Merda, ladrões de viajantes. Por que, Natasha, você criou um universo com tantos filhos da puta? E por que, diabos, todos se encontram comigo?
— Que dia de sorte, um nobre está no nosso caminho. — anuncia um dos homens. — Vocês são o tipinho que mais temos prazer de roubar, já que-...
Ele para de falar ao notar a minha presença. Com muito esforço, consigo ficar sentada mas todo o meu corpo lateja de dor.
— Ora, ora. E ainda ganhamos um bônus. Pena que não é tão bonita, mas dá para o gasto.
Os homens dessa obra, fora o Christian, gostam de pisar na minha autoestima. Será que eles a confundiram com um tapete?
Infelizmente, sequer tenho forças e vontade para rebater o seu comentário. Em resposta, encolho mais o corpo e tento me desfazer das cordas no pulso, mas elas estão apertadas demais. Os homens se aproximam com suas armas e sei que o duque não poderá me colocar novamente no cavalo, se quiser sair vivo desse confronto. Lorcan não move um músculo sequer, trajando aquela máscara de frieza assustadora. Porém, reúno forças para comentar:
— Vá, duque. O senhor é importante, é uma peça fundamental. Não pode morrer.
De fato, o duque era uma peça essencial para a obra. Por mais que seja um personagem odiado, não deixa de ser uma criação minha. Eu tive muito trabalho em criar a sua história, sua personalidade e a sua aparência. Talvez eu seja uma grande idiota covarde, mas sentirei menos remorso da minha existência se salvar um personagem meu, por mais deplorável que ele seja.
Pela primeira vez em longos minutos, Lorcan vira o rosto em minha direção e ouso encará-lo de volta.
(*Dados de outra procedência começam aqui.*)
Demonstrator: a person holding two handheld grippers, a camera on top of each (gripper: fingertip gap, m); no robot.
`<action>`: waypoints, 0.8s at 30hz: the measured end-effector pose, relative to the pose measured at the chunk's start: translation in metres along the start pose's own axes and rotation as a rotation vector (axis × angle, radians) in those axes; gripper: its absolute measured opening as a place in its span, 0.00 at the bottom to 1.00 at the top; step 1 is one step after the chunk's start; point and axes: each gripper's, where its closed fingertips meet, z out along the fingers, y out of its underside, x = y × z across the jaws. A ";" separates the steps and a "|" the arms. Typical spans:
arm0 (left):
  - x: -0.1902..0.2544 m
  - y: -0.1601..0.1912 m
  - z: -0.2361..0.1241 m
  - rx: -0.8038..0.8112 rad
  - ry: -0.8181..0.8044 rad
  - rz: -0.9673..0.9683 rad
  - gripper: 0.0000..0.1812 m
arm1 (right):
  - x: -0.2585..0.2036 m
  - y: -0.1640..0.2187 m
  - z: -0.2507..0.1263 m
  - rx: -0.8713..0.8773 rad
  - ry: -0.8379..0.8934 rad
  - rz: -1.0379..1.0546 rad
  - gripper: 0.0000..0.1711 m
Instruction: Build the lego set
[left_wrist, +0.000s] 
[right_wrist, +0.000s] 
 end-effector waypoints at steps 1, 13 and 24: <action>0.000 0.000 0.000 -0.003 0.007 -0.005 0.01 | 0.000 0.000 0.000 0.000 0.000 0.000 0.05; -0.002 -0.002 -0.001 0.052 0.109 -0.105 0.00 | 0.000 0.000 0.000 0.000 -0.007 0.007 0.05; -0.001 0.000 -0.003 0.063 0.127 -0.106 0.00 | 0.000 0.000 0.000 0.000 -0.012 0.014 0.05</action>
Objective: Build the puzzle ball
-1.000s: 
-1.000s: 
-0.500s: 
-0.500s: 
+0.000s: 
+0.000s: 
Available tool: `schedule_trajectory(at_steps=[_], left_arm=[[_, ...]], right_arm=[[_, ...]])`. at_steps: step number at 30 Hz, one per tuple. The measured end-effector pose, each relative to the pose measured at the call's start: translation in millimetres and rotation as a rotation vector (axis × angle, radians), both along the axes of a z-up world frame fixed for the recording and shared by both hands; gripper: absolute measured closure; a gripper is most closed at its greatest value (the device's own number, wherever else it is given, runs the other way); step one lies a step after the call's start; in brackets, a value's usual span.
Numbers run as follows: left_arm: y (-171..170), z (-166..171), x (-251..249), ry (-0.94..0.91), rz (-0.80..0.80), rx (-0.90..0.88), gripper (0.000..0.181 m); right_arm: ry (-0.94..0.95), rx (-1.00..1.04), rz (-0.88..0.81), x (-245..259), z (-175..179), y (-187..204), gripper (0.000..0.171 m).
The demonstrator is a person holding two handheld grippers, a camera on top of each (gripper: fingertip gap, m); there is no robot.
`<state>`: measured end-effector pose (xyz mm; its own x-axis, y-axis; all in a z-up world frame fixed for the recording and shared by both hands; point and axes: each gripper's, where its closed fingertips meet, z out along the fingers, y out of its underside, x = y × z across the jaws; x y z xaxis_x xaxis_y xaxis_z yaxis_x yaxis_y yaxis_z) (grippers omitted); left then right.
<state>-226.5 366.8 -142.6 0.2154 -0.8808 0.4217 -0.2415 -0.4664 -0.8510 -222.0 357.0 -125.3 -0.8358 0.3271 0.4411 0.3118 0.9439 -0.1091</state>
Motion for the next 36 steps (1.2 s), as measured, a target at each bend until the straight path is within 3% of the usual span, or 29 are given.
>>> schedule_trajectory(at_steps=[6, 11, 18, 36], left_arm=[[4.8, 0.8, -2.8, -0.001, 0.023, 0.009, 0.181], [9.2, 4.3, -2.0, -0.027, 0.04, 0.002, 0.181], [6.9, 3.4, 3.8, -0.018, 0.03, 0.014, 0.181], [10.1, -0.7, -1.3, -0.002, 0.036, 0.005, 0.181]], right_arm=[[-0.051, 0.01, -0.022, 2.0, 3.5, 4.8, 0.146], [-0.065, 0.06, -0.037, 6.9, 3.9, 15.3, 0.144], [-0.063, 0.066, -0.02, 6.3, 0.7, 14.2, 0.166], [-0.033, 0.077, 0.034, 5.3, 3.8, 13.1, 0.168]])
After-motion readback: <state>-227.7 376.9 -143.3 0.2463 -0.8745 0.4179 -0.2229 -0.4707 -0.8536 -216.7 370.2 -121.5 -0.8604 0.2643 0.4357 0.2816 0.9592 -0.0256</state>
Os seus olhos são realmente intimidadores, como se mil demônios dançassem em sua alma e pudessem ser vistos naquela imensidão azul.
— Pessoas importantes devem continuar vivas para seguir seus propósitos. — continuo a dizer sentindo os olhos arderem por causa das lágrimas. — É para isso que você existe. É uma parte importante; incompreendida mas, ainda assim, importante.
É para isso que eu te criei, para movimentar a trama e ajudar Christian a evoluir como pessoa.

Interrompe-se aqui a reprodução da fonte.